(Information given begins)

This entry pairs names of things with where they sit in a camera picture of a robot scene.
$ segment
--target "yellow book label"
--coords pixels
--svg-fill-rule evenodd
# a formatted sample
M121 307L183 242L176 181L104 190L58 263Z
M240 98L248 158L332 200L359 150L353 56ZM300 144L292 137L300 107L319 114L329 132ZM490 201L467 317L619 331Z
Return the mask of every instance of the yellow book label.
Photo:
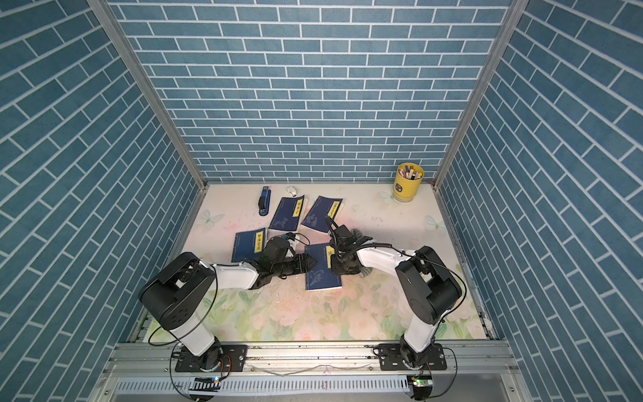
M328 264L328 268L331 267L331 255L335 254L335 249L330 246L326 246L326 263Z
M264 231L255 233L255 253L264 249Z
M331 218L335 218L335 214L337 213L337 208L339 208L340 206L340 202L341 201L332 202L331 210L328 211L328 216L330 216Z
M299 214L302 213L302 204L303 204L303 198L297 200L297 205L294 206L293 217L298 217Z

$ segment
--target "wire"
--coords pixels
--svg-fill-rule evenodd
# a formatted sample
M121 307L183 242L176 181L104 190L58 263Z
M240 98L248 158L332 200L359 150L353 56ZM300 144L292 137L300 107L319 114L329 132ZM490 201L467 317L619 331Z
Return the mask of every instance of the wire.
M255 366L252 366L252 365L249 365L249 366L252 369L263 371L265 373L272 374L274 376L286 377L286 376L292 376L293 374L299 374L301 372L307 372L307 371L312 371L314 369L319 369L320 367L330 367L332 369L337 369L337 370L359 370L359 369L365 369L366 367L371 366L371 364L373 364L373 363L365 364L365 365L359 366L359 367L335 367L335 366L329 365L329 364L319 364L319 365L317 365L315 367L310 367L309 369L303 369L303 370L285 372L285 373L274 372L274 371L262 369L261 367L255 367Z
M311 240L310 240L310 239L309 239L305 234L303 234L303 233L299 233L299 232L295 232L295 233L293 233L293 235L299 235L299 236L302 236L304 239L308 240L308 244L306 244L306 243L304 243L303 241L301 241L301 240L299 240L299 239L297 239L297 238L295 237L294 239L295 239L295 240L297 240L298 242L300 242L300 243L302 243L302 244L304 244L304 245L306 245L306 246L310 246L310 245L311 245Z
M428 260L428 258L427 258L427 256L425 254L422 254L422 256L424 256L425 260ZM444 268L445 270L449 271L450 273L454 274L460 280L460 283L462 284L462 287L464 288L464 293L462 295L462 299L460 299L460 302L458 303L458 305L455 306L454 308L450 309L448 313L446 313L444 316L442 316L440 318L440 320L438 320L438 324L435 326L435 330L433 332L433 339L431 339L430 342L429 342L429 346L430 346L431 344L433 344L433 342L435 342L435 334L438 332L438 328L440 327L440 324L444 321L444 319L449 314L451 314L452 312L456 311L458 309L458 307L460 307L462 305L462 303L464 303L464 299L467 298L467 284L464 282L462 277L460 275L458 275L458 273L456 271L453 271L451 268L448 268L448 267L446 267L446 266L444 266L442 264L437 264L437 263L434 263L434 262L431 262L431 261L429 261L429 263L430 264L435 264L437 266L440 266L440 267Z
M219 381L223 381L224 379L228 378L228 376L230 375L230 372L232 371L232 359L228 355L225 355L223 357L228 358L228 373L225 375L225 377L223 376L224 364L223 364L223 358L221 358L221 377L219 378Z
M211 265L212 267L214 267L214 266L239 266L239 264L242 264L245 260L246 260L246 259L243 259L243 260L239 261L239 262L238 262L238 263L236 263L236 264L221 264L221 263L217 262L216 264L210 264L210 265Z
M430 399L430 398L433 398L433 397L440 397L440 396L446 394L447 392L449 392L449 390L451 389L451 386L453 385L453 382L455 381L455 378L458 376L458 358L455 356L455 352L450 347L442 347L442 349L447 349L447 350L451 351L451 353L453 354L453 359L455 360L455 374L453 375L453 378L451 378L451 383L449 384L448 387L446 387L446 390L442 391L440 394L431 395L427 399Z
M377 349L377 347L372 347L372 348L370 348L370 349L371 349L370 351L371 351L371 352L373 352L373 354L374 354L374 355L376 355L378 358L382 358L382 357L387 356L387 354L383 354L383 353L375 353L375 349Z
M408 255L407 253L405 253L405 252L403 252L401 250L398 250L397 248L393 247L393 244L390 244L390 243L366 243L366 244L362 244L361 246L358 246L358 247L354 248L353 250L346 251L345 253L343 253L341 255L338 255L337 259L343 262L343 261L346 261L346 259L350 255L355 254L359 250L364 250L365 248L378 248L378 247L379 248L392 248L393 250L397 251L401 255L411 257L411 255Z
M167 345L172 345L174 342L178 342L178 341L182 340L183 338L185 338L186 336L188 336L189 334L191 334L195 329L197 329L197 328L199 327L199 325L201 325L201 323L202 323L202 322L204 322L204 321L205 321L205 319L206 319L206 318L208 317L208 315L210 314L210 311L212 310L212 306L214 306L214 302L217 300L217 294L219 294L219 277L217 276L217 270L215 270L215 269L213 268L213 271L214 271L214 281L216 282L217 287L215 288L215 291L214 291L214 298L212 299L212 303L210 304L210 306L208 307L208 310L207 310L207 311L205 312L205 314L203 315L203 318L201 319L201 321L199 321L199 323L198 323L197 325L195 325L191 330L189 330L185 335L183 335L183 336L182 336L182 337L180 337L180 338L176 338L176 336L174 336L174 334L172 334L170 331L168 331L170 334L172 334L172 336L174 336L174 340L173 340L173 341L164 342L164 343L152 343L152 337L154 336L154 334L156 334L156 331L158 331L159 329L161 329L161 327L159 326L157 329L155 329L155 330L154 330L154 332L150 335L150 337L149 337L149 338L147 338L147 343L148 343L150 346L167 346ZM167 312L168 308L169 308L169 307L167 307L167 308L165 309L165 311L163 312L163 314L161 314L161 319L163 319L163 315Z
M422 374L424 374L424 366L426 366L426 368L429 369L429 375L431 376L431 378L433 378L433 372L431 371L431 366L429 366L428 361L420 368L420 373L418 373L417 376L419 377Z
M178 387L174 383L174 378L172 378L172 357L174 357L174 350L176 349L176 345L178 345L178 343L173 346L172 352L170 353L170 367L168 369L168 372L170 373L170 382L172 383L172 387L174 388L174 390L176 392L178 392L180 396L182 396L185 399L189 399L190 401L194 402L194 399L192 399L190 396L187 396L184 393L182 393L181 391L179 391Z

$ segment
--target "aluminum frame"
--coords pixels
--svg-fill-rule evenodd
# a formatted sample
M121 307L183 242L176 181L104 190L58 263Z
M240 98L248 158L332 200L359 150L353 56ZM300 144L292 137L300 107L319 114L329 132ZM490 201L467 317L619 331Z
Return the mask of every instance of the aluminum frame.
M433 189L433 194L435 195L435 200L438 204L438 208L440 209L440 214L442 215L444 226L446 226L446 231L447 233L449 233L449 238L451 239L451 243L453 244L453 248L455 249L456 257L458 258L460 267L462 267L464 280L467 282L467 288L471 294L471 298L473 299L473 304L476 306L476 310L478 311L478 316L480 317L480 321L482 322L483 328L487 332L488 338L497 339L498 335L496 331L493 329L493 327L488 327L484 321L485 318L489 318L489 313L487 312L487 309L484 306L484 301L480 296L480 292L478 292L478 286L476 285L476 282L473 278L473 274L471 273L471 267L467 262L467 257L464 254L462 243L460 242L460 238L458 237L458 234L455 231L455 226L453 225L451 216L449 215L449 212L446 209L446 204L444 203L442 194L440 193L439 190L435 188Z
M383 372L379 369L377 356L372 348L380 342L226 342L224 344L248 345L246 364L242 372L233 372L230 378L245 378L248 381L278 379L272 374L262 372L288 373L304 368L323 365L313 370L290 375L288 378L329 379L399 378L416 374L416 370ZM445 347L453 349L458 359L458 374L500 374L510 402L527 402L531 399L518 365L506 341L501 340L447 340L440 341ZM99 379L90 401L108 402L116 394L118 385L123 381L152 381L168 378L169 356L172 348L152 347L146 343L119 343L116 345L109 362ZM449 378L455 374L455 360L450 352L445 354L447 369L434 373L437 378ZM194 373L173 373L174 381L186 383L195 377Z
M496 40L493 41L487 60L482 67L480 77L473 87L471 98L462 113L462 117L460 117L458 125L455 127L453 138L444 153L442 163L435 175L435 188L440 188L442 182L444 182L446 174L453 163L453 158L455 158L455 154L458 152L460 144L462 144L462 140L464 140L464 136L467 135L467 130L471 125L471 121L473 121L474 115L478 111L478 106L480 106L480 102L482 101L484 93L487 91L487 87L489 87L489 83L493 78L493 73L500 64L500 59L507 49L509 39L511 39L511 35L513 35L528 2L529 0L514 0L509 6L509 9L505 14L505 18L502 21L502 25L500 26L498 36Z
M111 7L107 4L107 0L87 0L87 3L116 48L119 56L123 59L123 63L125 63L127 70L134 78L134 81L136 81L138 89L143 93L143 96L150 105L154 115L156 115L156 118L158 118L159 122L163 126L165 133L174 144L174 147L183 160L183 163L185 163L185 166L190 171L192 178L194 178L194 181L199 186L199 190L204 190L207 184L205 177L203 177L201 170L192 158L188 147L185 145L185 142L179 134L179 130L176 128L172 117L170 117L167 109L165 109L165 105L163 105L159 95L156 93L150 77L145 72L143 64L141 64L138 59L132 44L127 40L127 36L125 35L123 28L118 23Z
M176 241L174 242L172 250L170 251L170 255L165 260L165 265L167 265L168 262L174 260L181 253L181 250L183 249L183 246L185 245L185 242L188 239L188 236L190 235L190 230L192 229L194 222L197 220L197 216L199 215L199 210L201 209L201 205L203 204L203 200L205 199L205 195L208 193L209 188L210 186L207 185L204 188L199 190L199 193L197 194L197 197L195 198L194 203L192 204L192 206L190 207L190 210L188 211L188 216L185 219L185 222L183 223L183 227L181 228L181 231L179 232L179 235L177 236ZM136 325L131 329L131 332L127 337L128 342L135 342L137 340L138 336L141 333L143 324L147 321L148 317L149 317L149 313L147 312L147 310L142 309L141 313L138 316L138 319L136 320Z

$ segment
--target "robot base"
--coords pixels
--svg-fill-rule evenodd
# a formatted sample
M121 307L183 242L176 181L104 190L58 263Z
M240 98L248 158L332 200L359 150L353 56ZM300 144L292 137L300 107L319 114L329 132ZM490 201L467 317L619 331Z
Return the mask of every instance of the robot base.
M417 353L405 344L404 337L402 337L400 343L380 343L374 349L379 357L379 368L382 371L415 370L425 363L429 365L431 370L446 370L447 368L444 352L439 343L434 343L422 353Z
M182 347L181 357L177 359L175 372L208 372L214 370L221 372L221 362L223 362L223 373L243 371L246 362L246 345L221 345L215 342L204 354L194 356L186 347Z

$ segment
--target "metal rail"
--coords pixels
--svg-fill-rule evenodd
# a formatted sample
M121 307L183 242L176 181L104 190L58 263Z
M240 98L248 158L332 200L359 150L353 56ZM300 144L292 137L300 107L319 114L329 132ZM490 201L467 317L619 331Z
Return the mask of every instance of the metal rail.
M248 345L248 355L243 372L235 376L257 376L273 372L291 372L317 365L310 374L382 374L377 356L372 351L379 342L226 342ZM440 341L450 347L458 358L458 373L513 374L518 366L506 341L453 340ZM152 347L146 343L119 343L104 370L104 378L113 377L165 377L171 347ZM455 373L455 361L450 352L445 354L447 369L442 374ZM413 374L416 370L399 370L398 374ZM193 376L194 373L176 373L174 376Z
M493 78L493 73L500 64L500 59L505 53L505 49L507 49L509 39L511 39L511 35L514 34L514 30L516 29L518 21L520 21L520 17L522 16L523 11L525 11L525 7L527 7L528 2L529 0L514 0L507 10L507 14L505 14L505 18L500 26L498 36L496 40L493 41L487 60L480 72L480 77L476 81L476 85L471 92L469 103L467 103L467 107L464 109L462 117L460 118L458 125L455 127L453 138L446 149L442 163L435 175L435 183L433 185L435 188L440 188L444 178L446 178L446 174L453 163L453 158L455 158L455 154L458 152L460 144L462 143L462 140L464 140L464 136L467 134L471 121L478 111L478 106L482 101L482 97L484 96L485 91L487 91L487 87Z
M159 119L159 122L163 126L165 133L174 144L176 151L179 153L183 163L185 163L185 166L190 171L194 181L196 181L199 189L203 190L206 186L205 178L192 158L190 151L185 146L185 142L181 138L179 130L176 128L170 114L167 109L165 109L165 105L163 105L163 102L156 93L150 77L148 77L145 69L143 69L143 65L138 59L138 56L136 56L136 52L134 51L132 44L127 40L127 36L125 35L123 28L116 20L114 12L107 4L107 0L87 0L87 2L89 3L91 10L94 11L98 22L100 22L105 33L116 48L116 51L123 60L123 63L125 63L127 70L134 78L134 81L136 81L138 89L143 93L143 96L156 115L156 118Z

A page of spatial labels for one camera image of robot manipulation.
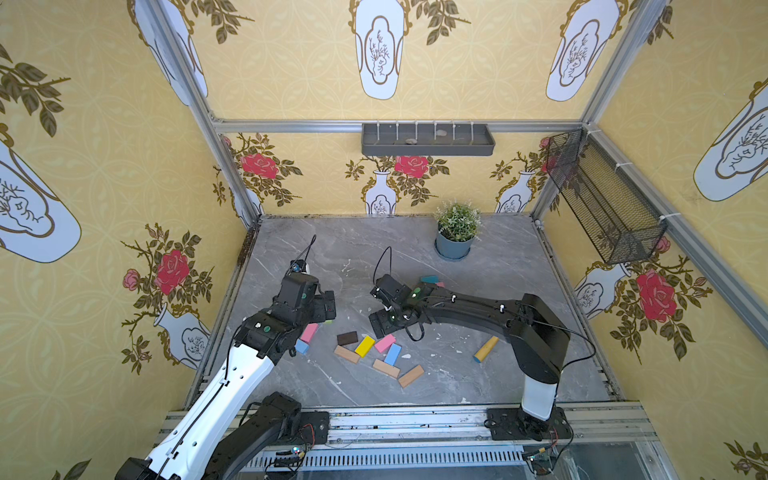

(Information given ends)

● **Activity**: Each line holding the word "book" must be pulled from the records.

● **Answer space**:
--target "yellow book label"
Return the mask of every instance of the yellow book label.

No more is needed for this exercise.